■ Work instructions:
Nothing but the lines below from the one that contains "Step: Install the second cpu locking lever" through the one that contains "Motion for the" should be retyped, exactly and including both ends. Do not include pictures.

■ Collected data:
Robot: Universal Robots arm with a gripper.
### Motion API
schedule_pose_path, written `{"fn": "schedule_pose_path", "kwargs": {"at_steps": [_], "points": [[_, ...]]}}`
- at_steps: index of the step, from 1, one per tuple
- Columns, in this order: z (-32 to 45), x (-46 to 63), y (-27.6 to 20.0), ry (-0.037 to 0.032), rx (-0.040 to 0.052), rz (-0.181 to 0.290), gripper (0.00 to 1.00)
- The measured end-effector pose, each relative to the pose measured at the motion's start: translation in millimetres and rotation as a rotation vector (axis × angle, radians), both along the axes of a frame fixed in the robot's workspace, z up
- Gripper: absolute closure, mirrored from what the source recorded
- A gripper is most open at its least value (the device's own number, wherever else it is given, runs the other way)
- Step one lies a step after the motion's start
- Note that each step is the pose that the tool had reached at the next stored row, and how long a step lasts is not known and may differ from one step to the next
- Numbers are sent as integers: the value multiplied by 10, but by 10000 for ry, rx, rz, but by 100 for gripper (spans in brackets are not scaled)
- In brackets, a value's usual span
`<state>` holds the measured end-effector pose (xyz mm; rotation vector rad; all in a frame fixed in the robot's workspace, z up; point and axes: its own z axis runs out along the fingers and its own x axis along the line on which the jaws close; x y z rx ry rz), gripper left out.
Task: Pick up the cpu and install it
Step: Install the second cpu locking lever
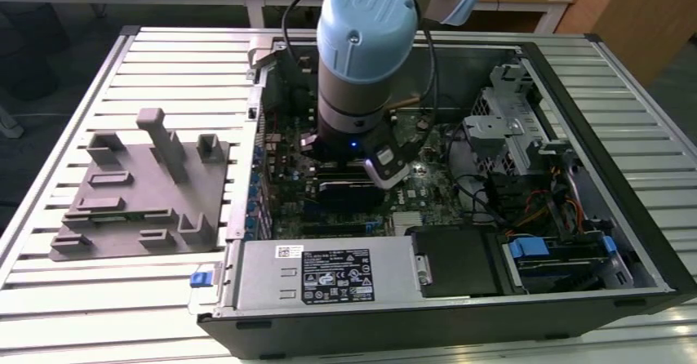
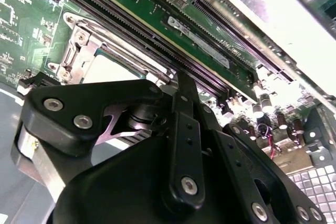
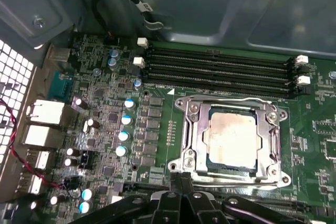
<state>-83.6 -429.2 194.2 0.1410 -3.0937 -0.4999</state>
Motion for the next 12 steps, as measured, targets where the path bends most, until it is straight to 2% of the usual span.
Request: {"fn": "schedule_pose_path", "kwargs": {"at_steps": [7,9,12], "points": [[-60,-13,0,-3,369,2,89],[-65,-23,0,-1,431,0,89],[-73,-42,1,-3,453,0,89]]}}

■ Solution to the problem:
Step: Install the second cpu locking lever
<state>-83.6 -429.2 194.2 0.1410 -3.0937 -0.4999</state>
Motion for the next 12 steps, as measured, targets where the path bends most, until it is straight to 2% of the usual span.

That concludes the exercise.